I’m a new user of this website, however, I’ve tried to.
Best,
Well, if you hadn’t included the image I’d say it is simple: generate a random sequence from 1:4 (or 0:4) of the desired number of vertices, and call sample_degseq, for example:
degs <- sample(1:4, 100, replace=TRUE)
head(degs)
[1] 1 3 4 3 1 3
g <- sample_degseq(degs)
summary(g)
IGRAPH 5267986 U--- 100 119 -- Degree sequence random graph
+ attr: name (g/c), method (g/c)
degree_distribution(g)
[1] 0.00 0.31 0.21 0.27 0.21
or
degs2 <- sample(0:4, 100, replace=TRUE)
g2 <- sample_degseq(degs2)
summary(g2)
IGRAPH 5249ae5 U--- 100 116 -- Degree sequence random graph
+ attr: name (g/c), method (g/c)
degree_distribution(g2)
[1] 0.17 0.13 0.22 0.17 0.31
but I’m sorry I can’t delve into the formula in the image tonight …
After some thought, a simpler solution.
require(igraph)
## HIGH-DIMENSIONAL GRAPHS AND VARIABLE SELECTION WITH THE LASSO.
## Nicolai Meinshausen, Peter Bühlmann
## https://arxiv.org/abs/math/0608017v1.
## probability function in 6.1 Neighborhood Graphs.
d <- 10L # X = (X1 .. Xd), number of vertices.
s <- 0.125 # controls sparsity level.
max_deg <- 4L # max number of parallel edges.
magic <- 0.245
## Build the square of euclidean distance matrix.
## Euclidian norm squared == Pythagoras.
set.seed(d)
Y1 <- runif(d, min=0, max=1)
Y2 <- runif(d, min=0, max=1)
Edist2 <- outer(Y1, Y1, "-")^2 + outer(Y2, Y2, "-")^2
mean(Edist2)
## Apply Lasso probability formula and
## clear lower triangle + diag.
lasso_prob <- exp(-Edist2 / (2*s)) / sqrt(2*pi)
lasso_prob[upper.tri(lasso_prob, diag = TRUE)] <- NA
mean(lasso_prob, na.rm=TRUE)
## Add edges with probability lasso_prob.

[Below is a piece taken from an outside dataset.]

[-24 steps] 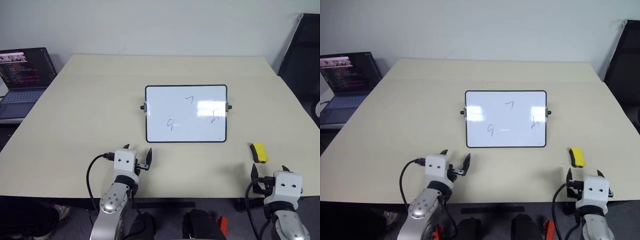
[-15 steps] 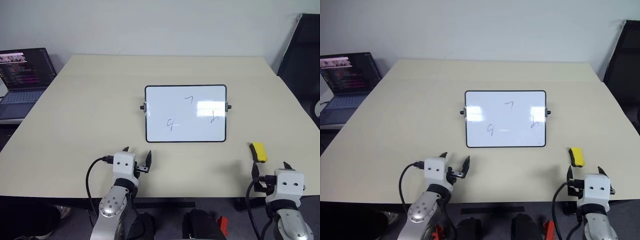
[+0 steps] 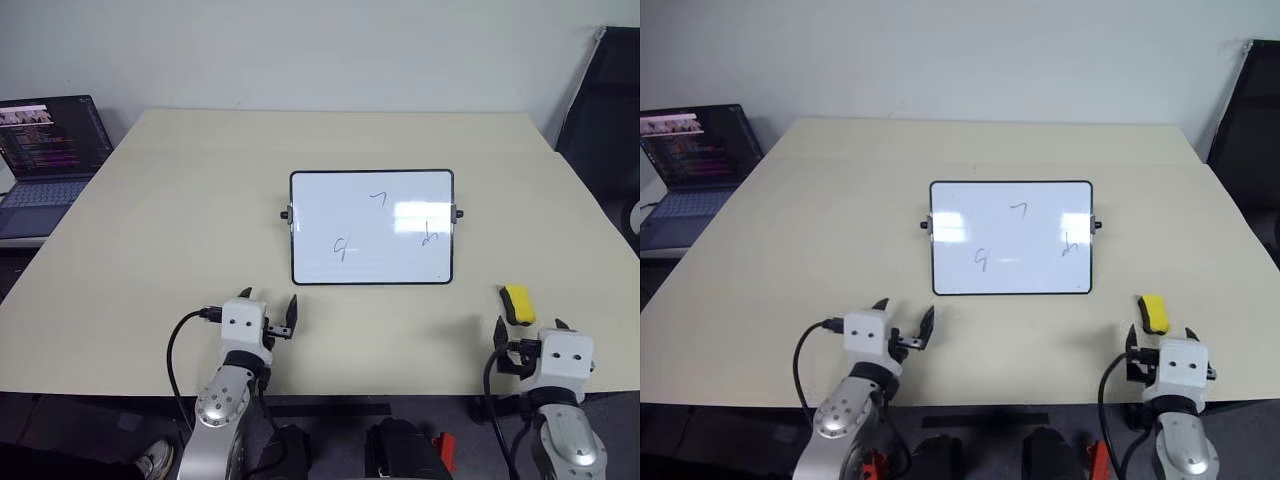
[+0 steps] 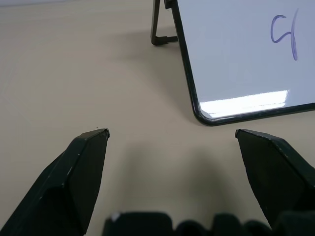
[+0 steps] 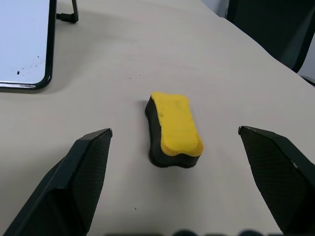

g_adj <- (lasso_prob > runif(d*d))
g_adj <- (g_adj | t(g_adj)) * 1L
g <- graph_from_adjacency_matrix(g_adj, mode = "undirected", diag = FALSE)
## Achieve the desired sparsity of the graph.
## From vertices with degree > 4, remove any incident edge,
## until no vertex left with degree > 4.
g2 <- g
while (max(degree(g2)) > max_deg) {
vvv <- V(g2)[which(degree(g2) > max_deg)]
g2 <- g2 - sample(incident(g2, vvv), 1)
}
degree(g2)
dev.new(); plot(g2, layout=layout_in_circle)
## Build inverse covariant matrix.
Omega_0 <- matrix(0, nrow=d, ncol=d)
Omega_0[which(g_adj > 0)] <- 1/max_deg
diag(Omega_0) <- 1
print.table(Omega_0, zero.print = ".")
Cross posted at Stackoverflow, Generate an undirected graph by probability on edges in R.